1. Ai fini dell´attuazione delle iniziative di cui all´articolo 1 è costituito un apposito Comitato regionale per le celebrazioni del sessantesimo anniversario della Resistenza e della Liberazione, di seguito denominato comitato regionale, composto dal Presidente del Consiglio regionale, da un rappresentante della Giunta regionale, da rappresentanti degli enti locali, degli istituti storici della Resistenza e della storia contemporanea, delle Forze Armate, di organismi pubblici e privati, di associazioni operanti nel settore e da rappresentanti delle Comunità ebraiche regionali.
2. Il comitato regionale è organismo consultivo e propositivo della Regione.

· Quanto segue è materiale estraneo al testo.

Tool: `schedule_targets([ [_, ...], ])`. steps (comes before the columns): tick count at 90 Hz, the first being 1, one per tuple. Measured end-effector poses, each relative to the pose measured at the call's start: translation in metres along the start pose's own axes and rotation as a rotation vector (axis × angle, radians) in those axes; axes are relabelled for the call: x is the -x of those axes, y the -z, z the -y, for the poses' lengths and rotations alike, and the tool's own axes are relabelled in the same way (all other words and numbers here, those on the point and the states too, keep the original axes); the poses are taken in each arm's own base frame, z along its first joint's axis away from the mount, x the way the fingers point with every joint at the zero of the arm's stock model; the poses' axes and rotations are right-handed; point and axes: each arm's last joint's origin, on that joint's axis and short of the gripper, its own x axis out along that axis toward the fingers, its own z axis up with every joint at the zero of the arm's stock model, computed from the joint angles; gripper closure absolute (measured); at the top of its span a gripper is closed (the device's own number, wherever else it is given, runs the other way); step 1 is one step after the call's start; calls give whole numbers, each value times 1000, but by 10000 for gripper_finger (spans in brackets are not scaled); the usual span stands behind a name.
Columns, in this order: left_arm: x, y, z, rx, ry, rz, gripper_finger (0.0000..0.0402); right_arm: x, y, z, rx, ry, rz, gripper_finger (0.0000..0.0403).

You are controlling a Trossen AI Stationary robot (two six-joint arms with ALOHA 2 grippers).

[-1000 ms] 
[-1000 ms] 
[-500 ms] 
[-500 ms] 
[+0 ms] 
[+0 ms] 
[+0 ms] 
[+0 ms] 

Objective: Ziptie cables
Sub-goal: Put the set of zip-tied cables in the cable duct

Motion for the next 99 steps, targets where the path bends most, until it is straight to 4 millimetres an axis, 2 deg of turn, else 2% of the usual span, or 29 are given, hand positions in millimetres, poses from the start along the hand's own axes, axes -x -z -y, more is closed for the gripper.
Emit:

Svolge un ruolo di coordinamento fra i soggetti di cui al comma 1 e resta in carica fino alla data del 31 dicembre 2005 e comunque fino alla completa attuazione delle iniziative programmate e in corso di realizzazione.
3. I rappresentanti di cui al comma 1 sono nominati con decreto del Presidente della Regione.

Art. 3
Programmazione e attuazione delle iniziative

1. Il comitato regionale è presieduto dal Presidente del Consiglio regionale ed elegge nel proprio seno un comitato esecutivo.
2. Il comitato regionale predispone, con l´ausilio del comitato esecutivo, un programma generale, articolato in annualità, dei progetti di maggior rilievo e delle iniziative più significative che si svolgeranno nel territorio regionale e lo propone alla Giunta regionale che lo attua, sentita la commissione consiliare competente.
3. Il comitato esecutivo ha compiti di consulenza tecnico-scientifica e in particolare: a) acquisisce, esamina ed elabora le proposte di iniziative avanzate dagli enti locali, dagli organismi pubblici e privati, dalle associazioni e dagli istituti operanti nel settore, al fine del loro inserimento nel programma di cui al comma 2; b) sovraintende all´attuazione del programma approvato dalla Giunta regionale.
4. Entro il 31 dicembre di ogni anno considerato il Presidente del comitato regionale trasmette alla Regione una relazione sull´attività svolta.

Art. 4
Segreteria

1. Il comitato regionale e il comitato esecutivo si avvalgono, per le loro funzioni, di una segreteria operativa.
2. Il personale occorrente alla segreteria operativa, nonché le specifiche professionalità occorrenti all´attività di supporto del comitato regionale, sono forniti dalla Regione.

Art. 5
Funzioni della Giunta

1. La Giunta regionale, sentita la commissione consiliare competente, approva il programma delle manifestazioni e dei progetti di ricerca storica proposto dal comitato regionale e finanzia quelle che il comitato regionale stesso ha valutato di particolare rilevanza e interesse regionale.

Art. 6
Norma finanziaria

1. Agli oneri derivanti dall´attuazione della presente legge si fa fronte con l´istituzione di una apposita unità previsionale di base e relativo capitolo del bilancio regionale che verrà dotato della necessaria disponibilità ai sensi di quanto disposto dall´articolo 37 della legge regionale 15 novembre 2001, n. 40 (Ordinamento contabile della Regione Emilia-Romagna, abrogazione delle L.R. 6 luglio 1977, n. 31 e 27 marzo 1972, n. 4).  

La presente legge regionale sarà pubblicata nel Bollettino Ufficiale della Regione.
È fatto obbligo a chiunque spetti di osservarla e farla osservare come legge della Regione Emilia-Romagna.